Goethe's color theory, in opposition to Newton's, in this manner arrived at the following foundational principle - light through darkness is red; darkness through light is blue. The person who deals only in mere intellectual abstractions has little use for Goethe's principle and will naturally align with Newton. The painter, in stark contrast, must recognize Goethe's principle at some level to mix the living essence of colors in the manner which brings forth the intended color-effects. So for the painter it is the exact opposite than it is for the mere intellectual academic - Newton's color theory is of zero use and Goethe's of infinite value. Such things are only understood by the imaginative Thinking which does not reduce itself to mere intellect."Steiner wrote:Now we must consider further the whole matter in relation to our eye and to the whole of human life altogether. You see, you all know that there is a being which is especially excited through red — that is, where light works through darkness — and that is the bull. The bull is well known to be frightfully enraged by red. That you know.
And so man too has a little of the bull-nature. He is not of course directly excited through red, but if man lived continually in a red light, you would at once perceive that he gets a little stimulation from it. He gets a little bull-like. I have even known poets who could not write poetry if they were in their ordinary frame of mind, so then they always went to a room where they put a red lampshade over the light. They were then stimulated and were able to write poetry. The bull becomes savage: man by exposing himself to the red becomes poetic! The stimulation to poetry is only a matter of whether it comes from inside or from outside. This is one side of the case.

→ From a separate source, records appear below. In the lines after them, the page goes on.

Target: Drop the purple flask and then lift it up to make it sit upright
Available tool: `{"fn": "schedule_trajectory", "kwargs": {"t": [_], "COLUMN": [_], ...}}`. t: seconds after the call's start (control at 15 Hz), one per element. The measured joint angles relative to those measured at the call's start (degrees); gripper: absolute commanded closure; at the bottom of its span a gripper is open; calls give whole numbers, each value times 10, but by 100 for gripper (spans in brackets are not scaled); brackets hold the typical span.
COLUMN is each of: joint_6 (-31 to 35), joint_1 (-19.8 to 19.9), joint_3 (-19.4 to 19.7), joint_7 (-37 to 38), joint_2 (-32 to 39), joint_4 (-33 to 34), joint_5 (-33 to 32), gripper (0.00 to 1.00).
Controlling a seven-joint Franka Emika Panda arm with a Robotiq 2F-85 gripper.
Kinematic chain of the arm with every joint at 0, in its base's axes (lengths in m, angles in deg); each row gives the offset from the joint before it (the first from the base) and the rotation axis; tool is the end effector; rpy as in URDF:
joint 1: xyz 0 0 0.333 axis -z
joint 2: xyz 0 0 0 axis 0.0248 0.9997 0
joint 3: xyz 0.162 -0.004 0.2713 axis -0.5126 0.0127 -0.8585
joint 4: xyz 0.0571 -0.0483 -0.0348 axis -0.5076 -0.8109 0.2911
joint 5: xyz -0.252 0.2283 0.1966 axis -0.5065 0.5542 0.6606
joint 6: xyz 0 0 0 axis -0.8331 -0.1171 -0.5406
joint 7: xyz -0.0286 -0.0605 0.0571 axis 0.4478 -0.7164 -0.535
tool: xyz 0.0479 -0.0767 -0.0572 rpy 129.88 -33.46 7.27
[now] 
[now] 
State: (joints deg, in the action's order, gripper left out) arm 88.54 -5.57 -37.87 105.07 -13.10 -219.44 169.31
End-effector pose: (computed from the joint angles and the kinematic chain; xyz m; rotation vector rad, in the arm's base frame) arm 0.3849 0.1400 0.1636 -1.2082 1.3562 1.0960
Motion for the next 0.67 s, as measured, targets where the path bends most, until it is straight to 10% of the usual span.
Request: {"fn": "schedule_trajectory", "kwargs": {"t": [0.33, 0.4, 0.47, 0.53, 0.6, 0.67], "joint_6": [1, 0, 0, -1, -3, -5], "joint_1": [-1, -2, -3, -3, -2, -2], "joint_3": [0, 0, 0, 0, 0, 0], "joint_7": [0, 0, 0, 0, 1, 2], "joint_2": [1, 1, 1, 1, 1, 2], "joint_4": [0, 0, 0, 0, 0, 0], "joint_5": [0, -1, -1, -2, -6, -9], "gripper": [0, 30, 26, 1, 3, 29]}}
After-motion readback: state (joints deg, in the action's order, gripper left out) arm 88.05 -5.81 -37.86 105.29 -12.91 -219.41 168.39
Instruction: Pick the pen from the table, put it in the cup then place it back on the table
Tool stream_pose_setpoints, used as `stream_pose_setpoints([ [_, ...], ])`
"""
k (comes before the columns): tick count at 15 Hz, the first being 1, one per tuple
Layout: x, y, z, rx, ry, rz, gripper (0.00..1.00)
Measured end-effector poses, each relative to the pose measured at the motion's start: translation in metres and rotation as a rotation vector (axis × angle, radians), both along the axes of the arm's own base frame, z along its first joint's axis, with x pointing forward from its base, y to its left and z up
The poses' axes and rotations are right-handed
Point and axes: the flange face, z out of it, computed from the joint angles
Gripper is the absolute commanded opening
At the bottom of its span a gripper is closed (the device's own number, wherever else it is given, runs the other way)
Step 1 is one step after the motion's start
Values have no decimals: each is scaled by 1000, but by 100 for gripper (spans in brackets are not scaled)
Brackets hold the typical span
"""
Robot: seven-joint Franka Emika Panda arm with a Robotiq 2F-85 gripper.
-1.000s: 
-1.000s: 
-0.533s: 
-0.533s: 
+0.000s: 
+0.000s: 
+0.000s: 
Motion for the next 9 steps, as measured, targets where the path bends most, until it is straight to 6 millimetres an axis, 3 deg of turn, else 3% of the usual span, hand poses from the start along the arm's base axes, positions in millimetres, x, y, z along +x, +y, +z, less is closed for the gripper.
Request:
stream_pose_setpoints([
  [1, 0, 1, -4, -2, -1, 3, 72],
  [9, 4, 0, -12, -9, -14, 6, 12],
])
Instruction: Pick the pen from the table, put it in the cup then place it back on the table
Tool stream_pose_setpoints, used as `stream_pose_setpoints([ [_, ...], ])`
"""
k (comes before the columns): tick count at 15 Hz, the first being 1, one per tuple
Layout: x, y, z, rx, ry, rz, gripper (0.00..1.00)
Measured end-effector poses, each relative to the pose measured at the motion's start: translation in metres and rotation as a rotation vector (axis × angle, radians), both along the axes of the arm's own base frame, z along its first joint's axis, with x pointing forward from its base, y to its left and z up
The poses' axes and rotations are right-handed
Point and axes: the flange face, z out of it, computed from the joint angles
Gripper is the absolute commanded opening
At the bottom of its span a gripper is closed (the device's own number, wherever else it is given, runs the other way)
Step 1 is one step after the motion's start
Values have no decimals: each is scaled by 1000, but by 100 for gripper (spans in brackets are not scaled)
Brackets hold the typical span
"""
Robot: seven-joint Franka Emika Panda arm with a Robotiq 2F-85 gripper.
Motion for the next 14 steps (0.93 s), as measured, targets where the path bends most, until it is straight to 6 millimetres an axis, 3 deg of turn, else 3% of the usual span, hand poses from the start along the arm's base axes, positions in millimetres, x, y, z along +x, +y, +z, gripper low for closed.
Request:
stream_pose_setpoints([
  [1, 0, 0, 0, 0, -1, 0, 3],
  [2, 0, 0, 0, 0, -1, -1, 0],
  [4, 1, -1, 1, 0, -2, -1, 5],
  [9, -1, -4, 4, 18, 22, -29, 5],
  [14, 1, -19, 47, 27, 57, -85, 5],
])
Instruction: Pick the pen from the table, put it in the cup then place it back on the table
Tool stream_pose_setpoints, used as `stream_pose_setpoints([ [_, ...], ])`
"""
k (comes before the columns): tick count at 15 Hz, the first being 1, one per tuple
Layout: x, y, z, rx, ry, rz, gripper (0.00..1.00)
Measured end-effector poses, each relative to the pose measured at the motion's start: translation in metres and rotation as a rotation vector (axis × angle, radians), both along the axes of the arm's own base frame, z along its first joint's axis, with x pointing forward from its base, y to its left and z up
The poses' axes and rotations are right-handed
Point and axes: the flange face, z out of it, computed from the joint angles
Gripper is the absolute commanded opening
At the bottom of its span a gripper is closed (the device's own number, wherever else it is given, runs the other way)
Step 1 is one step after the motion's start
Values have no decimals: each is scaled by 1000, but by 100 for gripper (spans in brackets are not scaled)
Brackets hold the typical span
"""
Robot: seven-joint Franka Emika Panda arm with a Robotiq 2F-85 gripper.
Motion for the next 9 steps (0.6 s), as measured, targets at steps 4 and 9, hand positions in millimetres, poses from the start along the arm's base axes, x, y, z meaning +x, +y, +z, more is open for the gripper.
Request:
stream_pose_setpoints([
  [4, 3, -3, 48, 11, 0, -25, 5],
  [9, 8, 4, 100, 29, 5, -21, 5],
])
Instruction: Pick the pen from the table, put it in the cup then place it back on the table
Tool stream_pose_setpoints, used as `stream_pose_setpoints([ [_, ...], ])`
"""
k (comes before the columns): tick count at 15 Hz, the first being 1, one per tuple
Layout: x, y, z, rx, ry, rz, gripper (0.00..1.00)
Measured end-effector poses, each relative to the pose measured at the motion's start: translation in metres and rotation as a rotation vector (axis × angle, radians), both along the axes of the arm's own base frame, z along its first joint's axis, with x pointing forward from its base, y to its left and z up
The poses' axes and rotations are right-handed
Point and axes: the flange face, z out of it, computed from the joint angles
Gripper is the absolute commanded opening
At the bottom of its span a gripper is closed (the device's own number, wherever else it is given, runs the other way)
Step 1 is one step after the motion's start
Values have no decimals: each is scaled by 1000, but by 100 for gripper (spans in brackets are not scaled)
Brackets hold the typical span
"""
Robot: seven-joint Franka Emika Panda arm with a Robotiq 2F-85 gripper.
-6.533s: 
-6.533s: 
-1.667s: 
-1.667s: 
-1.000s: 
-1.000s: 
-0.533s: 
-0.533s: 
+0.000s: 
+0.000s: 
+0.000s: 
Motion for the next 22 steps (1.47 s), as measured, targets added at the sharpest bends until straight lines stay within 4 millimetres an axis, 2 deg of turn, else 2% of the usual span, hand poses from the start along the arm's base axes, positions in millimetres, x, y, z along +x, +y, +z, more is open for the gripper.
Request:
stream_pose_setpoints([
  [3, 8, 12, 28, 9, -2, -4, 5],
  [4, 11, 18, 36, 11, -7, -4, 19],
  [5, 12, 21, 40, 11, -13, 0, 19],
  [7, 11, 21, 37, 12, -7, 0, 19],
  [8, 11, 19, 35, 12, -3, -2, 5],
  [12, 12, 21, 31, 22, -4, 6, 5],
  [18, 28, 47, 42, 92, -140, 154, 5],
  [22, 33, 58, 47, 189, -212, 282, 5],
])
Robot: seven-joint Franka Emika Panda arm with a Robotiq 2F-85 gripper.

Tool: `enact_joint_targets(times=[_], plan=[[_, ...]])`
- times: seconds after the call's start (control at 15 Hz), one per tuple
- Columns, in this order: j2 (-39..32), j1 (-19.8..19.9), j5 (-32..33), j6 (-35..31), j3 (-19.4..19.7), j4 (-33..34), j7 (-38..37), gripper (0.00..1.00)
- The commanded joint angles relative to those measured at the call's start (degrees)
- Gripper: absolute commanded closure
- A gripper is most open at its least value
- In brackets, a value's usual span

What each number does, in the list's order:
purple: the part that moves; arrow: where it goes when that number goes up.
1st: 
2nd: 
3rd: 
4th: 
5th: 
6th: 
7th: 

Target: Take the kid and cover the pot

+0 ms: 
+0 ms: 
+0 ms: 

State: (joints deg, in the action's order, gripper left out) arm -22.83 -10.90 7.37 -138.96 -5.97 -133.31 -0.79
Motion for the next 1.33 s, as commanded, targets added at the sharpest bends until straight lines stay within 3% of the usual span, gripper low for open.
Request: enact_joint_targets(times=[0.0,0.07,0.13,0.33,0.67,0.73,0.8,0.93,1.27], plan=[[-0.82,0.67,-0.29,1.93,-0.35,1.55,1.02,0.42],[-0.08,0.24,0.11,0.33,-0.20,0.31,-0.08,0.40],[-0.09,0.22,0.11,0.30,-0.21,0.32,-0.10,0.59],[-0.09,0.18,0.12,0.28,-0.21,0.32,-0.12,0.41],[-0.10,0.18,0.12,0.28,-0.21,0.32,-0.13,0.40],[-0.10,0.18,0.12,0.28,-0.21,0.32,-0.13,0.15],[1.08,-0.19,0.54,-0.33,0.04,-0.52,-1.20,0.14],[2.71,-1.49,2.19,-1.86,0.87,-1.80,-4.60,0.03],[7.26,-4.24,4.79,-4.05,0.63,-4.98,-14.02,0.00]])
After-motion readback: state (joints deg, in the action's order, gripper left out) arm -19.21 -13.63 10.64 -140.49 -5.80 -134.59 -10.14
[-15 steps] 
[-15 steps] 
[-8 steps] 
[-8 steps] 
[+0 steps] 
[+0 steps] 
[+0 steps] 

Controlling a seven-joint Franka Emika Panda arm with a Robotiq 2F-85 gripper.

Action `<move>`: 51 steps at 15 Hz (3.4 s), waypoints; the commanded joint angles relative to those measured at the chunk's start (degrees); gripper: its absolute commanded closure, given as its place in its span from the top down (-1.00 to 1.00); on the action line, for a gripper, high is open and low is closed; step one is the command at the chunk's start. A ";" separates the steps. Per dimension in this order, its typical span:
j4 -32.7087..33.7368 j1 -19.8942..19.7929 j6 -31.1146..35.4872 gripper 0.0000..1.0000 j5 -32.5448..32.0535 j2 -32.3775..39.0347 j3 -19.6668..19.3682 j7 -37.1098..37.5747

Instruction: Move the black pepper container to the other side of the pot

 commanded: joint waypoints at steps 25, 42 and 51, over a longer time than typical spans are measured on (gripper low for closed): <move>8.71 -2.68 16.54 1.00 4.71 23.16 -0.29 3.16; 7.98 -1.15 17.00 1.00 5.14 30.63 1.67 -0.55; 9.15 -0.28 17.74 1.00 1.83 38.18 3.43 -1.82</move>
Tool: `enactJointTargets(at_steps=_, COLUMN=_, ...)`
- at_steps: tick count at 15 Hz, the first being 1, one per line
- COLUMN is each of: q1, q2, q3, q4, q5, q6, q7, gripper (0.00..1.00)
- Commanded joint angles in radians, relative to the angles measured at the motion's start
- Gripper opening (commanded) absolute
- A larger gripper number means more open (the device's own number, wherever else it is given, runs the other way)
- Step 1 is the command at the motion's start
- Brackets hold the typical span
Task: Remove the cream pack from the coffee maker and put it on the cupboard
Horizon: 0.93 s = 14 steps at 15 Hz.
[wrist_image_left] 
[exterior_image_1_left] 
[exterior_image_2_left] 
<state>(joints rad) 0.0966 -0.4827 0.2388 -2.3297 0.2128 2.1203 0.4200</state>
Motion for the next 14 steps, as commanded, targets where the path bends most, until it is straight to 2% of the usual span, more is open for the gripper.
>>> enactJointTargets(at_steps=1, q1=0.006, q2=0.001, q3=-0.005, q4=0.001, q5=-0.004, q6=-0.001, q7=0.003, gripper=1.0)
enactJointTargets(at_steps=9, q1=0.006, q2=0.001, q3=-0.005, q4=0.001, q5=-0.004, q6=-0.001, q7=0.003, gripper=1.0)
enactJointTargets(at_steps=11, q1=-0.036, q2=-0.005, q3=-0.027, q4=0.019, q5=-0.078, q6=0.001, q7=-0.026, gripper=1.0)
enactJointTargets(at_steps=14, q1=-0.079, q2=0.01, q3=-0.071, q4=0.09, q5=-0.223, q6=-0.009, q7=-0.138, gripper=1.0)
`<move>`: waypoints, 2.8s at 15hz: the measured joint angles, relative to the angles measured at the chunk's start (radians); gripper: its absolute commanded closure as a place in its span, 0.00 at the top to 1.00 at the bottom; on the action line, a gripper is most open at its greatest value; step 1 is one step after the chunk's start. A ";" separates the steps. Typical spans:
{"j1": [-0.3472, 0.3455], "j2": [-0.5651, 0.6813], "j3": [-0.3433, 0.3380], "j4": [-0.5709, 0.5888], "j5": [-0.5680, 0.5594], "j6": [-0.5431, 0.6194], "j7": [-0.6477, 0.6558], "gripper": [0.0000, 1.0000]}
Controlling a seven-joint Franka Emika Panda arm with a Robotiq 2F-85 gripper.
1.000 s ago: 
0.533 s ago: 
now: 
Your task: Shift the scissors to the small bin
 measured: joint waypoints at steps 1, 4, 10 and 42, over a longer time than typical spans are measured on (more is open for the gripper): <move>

On the other hand you will also be aware that when people who understand such things want to be thoroughly meek and humble, they use blue, or black — deep black. That is so beautiful to see in Catholicism: when Advent comes and people are supposed to become humble, the Church is made blue; above all the vestments are blue. People get quietened, humble; they feel themselves inwardly connected with the subdued mood — especially if a man has previously exhausted his fury, like a bull, as for instance at Shrove Tuesday's carnival. Then one has the proper time of fasting afterwards, not only dark raiment, black raiment. Then men become tamed down after their violence is over. Only, where one has two carnivals, two carnival Sundays, one should let the time of fasting be twice as long! I do not know if that is done.
But you see from this that it has quite a different effect on man whether he sees light through dark that is red, or darkness through light, that is blue.